## THE TASK
Locate each line below that includes "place" and reproduce it.

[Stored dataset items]
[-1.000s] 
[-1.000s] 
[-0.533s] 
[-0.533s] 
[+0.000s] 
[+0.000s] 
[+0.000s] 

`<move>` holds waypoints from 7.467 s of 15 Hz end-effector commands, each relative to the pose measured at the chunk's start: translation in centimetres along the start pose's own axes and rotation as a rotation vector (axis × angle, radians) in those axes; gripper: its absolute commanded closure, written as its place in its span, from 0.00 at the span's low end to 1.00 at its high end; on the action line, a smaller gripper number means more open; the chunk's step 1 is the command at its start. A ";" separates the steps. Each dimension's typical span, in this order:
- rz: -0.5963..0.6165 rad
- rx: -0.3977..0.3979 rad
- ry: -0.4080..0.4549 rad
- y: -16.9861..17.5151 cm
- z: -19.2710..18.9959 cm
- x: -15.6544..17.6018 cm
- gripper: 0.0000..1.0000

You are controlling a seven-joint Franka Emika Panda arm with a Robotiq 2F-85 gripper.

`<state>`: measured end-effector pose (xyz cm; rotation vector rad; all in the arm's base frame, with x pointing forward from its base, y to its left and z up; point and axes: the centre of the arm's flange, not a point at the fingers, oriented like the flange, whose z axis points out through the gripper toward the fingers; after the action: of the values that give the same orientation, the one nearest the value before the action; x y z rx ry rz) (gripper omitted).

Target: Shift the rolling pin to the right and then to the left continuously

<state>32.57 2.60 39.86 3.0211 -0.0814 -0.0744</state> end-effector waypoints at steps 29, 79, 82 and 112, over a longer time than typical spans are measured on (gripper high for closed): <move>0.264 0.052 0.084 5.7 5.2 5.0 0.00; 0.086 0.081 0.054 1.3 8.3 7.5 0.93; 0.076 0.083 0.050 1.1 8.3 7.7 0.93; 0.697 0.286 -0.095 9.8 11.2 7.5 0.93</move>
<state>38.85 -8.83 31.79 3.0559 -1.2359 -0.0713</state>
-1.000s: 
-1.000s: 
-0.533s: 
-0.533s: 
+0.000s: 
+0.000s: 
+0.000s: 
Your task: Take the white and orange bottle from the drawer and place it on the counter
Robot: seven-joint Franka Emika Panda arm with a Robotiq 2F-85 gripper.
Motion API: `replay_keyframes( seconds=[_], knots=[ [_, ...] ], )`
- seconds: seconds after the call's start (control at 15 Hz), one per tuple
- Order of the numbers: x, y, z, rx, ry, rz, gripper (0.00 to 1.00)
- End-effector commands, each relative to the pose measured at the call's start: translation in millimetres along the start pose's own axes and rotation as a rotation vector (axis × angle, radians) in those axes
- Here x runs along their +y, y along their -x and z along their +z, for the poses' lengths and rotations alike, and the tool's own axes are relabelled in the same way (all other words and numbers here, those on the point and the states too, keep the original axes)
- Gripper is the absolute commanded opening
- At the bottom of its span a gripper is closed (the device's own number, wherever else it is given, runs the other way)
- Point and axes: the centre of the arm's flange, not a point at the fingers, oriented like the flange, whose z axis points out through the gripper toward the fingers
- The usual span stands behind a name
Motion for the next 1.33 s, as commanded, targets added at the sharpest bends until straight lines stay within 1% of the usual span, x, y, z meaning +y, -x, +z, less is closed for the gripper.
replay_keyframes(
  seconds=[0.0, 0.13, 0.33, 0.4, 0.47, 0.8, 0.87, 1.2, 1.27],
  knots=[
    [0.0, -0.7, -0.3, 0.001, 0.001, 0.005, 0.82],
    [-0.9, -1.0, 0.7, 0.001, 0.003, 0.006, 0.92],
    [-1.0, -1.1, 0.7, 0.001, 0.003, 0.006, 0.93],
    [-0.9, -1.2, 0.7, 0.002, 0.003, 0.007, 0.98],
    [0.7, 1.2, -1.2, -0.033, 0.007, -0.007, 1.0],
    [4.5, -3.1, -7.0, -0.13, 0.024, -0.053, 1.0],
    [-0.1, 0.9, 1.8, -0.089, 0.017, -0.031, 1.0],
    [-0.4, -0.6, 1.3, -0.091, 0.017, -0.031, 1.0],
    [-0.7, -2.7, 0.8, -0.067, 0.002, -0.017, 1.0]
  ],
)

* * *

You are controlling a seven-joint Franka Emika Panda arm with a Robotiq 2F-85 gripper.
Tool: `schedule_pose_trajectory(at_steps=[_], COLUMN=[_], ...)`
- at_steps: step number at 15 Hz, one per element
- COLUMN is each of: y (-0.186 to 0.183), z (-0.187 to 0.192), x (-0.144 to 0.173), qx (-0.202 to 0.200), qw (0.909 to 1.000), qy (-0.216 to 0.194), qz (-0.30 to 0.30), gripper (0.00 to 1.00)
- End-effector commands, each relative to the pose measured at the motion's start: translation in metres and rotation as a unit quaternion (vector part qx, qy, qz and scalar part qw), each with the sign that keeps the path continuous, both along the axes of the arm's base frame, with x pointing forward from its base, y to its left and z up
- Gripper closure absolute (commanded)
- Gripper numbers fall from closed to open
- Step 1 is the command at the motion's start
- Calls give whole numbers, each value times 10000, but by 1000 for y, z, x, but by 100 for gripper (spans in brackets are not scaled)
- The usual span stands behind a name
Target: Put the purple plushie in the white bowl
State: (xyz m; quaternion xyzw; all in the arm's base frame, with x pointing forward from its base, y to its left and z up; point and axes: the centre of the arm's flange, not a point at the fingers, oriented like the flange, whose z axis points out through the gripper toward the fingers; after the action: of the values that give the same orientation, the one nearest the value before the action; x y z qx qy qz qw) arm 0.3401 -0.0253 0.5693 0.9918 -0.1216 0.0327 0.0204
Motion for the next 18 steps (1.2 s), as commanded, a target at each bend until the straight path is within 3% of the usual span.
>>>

## TASK OUTPUT
`<move>` holds waypoints from 7.467 s of 15 Hz end-effector commands, each relative to the pose measured at the chunk's start: translation in centimetres along the start pose's own axes and rotation as a rotation vector (axis × angle, radians) in those axes; gripper: its absolute commanded closure, written as its place in its span, from 0.00 at the span's low end to 1.00 at its high end; on the action line, a smaller gripper number means more open; the chunk's step 1 is the command at its start. A ";" separates the steps. Each dimension's typical span, in this order:
Your task: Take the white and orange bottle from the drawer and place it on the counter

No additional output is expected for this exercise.